Discretion is often called the better part of valor. But the fact of the matter is, I don’t think I have enough to go on right now to make a solid connection between Reynolds and the solution to this time business. This isn’t discretion, it’s base cowardice. I could be causing a lot more trouble for myself if I go running off half-cocked. For all I know, Reynolds could be trying to fix this whole mess.
I slow down a little bit. “Katie,” I say, “I’m sorry. I don’t know how much is on this card, you see, and I don’t know when it’ll expire…”
“Oh, don’t sweat it,” Katie says, smiling. “It’s not like you’re cheating on me or anything.
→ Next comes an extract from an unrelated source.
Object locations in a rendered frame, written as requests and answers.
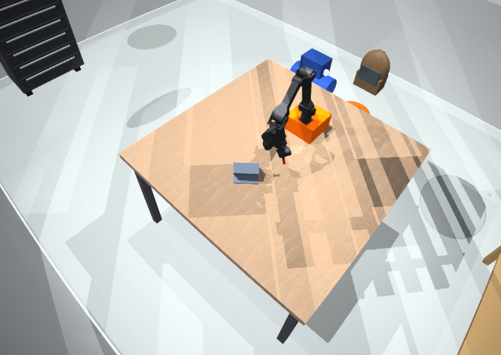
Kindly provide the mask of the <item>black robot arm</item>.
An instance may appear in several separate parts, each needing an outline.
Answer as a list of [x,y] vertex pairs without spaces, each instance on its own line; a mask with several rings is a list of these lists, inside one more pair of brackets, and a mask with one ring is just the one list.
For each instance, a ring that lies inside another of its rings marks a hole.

I’ll tell Lou you had an early class, that’s all.”
“Thanks,” I say. “Say hi to Ray for me.”
“I will,” she says, kissing me on the cheek quickly. “You take care of yourself, Fran honey, and the Good Lord’ll take care of you too.”
I pause. “Thanks, but I kinda think you need it more right now,” I say, before stepping out into the dawn-lit street.
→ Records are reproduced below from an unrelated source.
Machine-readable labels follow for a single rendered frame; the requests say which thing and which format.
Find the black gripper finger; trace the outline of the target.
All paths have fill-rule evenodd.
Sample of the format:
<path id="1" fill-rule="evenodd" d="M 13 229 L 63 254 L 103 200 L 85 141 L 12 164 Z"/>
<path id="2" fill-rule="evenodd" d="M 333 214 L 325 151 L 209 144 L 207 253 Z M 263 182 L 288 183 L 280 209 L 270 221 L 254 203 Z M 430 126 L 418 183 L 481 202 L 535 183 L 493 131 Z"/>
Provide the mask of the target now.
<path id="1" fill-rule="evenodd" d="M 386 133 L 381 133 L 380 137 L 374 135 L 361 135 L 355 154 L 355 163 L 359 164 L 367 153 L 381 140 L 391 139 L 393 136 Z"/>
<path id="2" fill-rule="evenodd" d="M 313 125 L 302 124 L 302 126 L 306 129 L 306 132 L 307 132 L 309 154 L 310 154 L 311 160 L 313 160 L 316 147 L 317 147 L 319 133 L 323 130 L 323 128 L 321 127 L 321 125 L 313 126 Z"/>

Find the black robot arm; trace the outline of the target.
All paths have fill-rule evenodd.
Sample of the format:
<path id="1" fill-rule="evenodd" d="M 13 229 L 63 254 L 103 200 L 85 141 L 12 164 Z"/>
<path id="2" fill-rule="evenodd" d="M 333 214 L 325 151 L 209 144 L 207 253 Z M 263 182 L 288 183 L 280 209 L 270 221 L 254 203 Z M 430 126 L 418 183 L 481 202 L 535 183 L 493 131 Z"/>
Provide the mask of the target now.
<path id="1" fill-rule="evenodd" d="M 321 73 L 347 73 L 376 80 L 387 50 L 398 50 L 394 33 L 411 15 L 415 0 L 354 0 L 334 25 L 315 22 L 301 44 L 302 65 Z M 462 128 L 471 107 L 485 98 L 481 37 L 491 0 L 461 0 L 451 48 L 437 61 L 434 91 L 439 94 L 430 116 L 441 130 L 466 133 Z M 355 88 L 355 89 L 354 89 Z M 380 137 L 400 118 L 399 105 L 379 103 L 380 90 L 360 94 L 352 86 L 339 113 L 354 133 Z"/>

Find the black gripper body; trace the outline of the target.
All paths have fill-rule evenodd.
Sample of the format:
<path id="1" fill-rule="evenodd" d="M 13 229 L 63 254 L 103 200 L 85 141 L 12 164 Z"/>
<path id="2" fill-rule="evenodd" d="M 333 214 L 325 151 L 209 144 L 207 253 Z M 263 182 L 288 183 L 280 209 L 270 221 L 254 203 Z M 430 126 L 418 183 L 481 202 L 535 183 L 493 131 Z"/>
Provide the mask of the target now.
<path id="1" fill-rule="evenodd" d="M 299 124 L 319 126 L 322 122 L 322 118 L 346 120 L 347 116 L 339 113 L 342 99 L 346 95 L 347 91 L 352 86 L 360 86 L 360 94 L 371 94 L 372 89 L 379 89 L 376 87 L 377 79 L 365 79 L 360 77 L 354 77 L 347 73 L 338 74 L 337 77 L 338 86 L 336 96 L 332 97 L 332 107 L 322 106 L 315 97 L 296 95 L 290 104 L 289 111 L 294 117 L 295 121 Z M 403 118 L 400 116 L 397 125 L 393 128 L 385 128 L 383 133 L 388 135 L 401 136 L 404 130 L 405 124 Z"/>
There’s another reason I don’t get Starbucks often, besides the money, which admittedly is a big part of it. For some reason, every urban professional in Pittsburgh has decided to stop there. So, naturally, by the time I take the detour to it, the sun already up and reflecting off the buildings, there’s already a ridiculously long line. It gives me time to think. After sublimating my seething rage against the trendy fashion-seekers who wouldn’t know a good cup of coffee if it bit them in the ass, of course. I have to retain a certain level of angst, after all. It’s expected of me as a college student.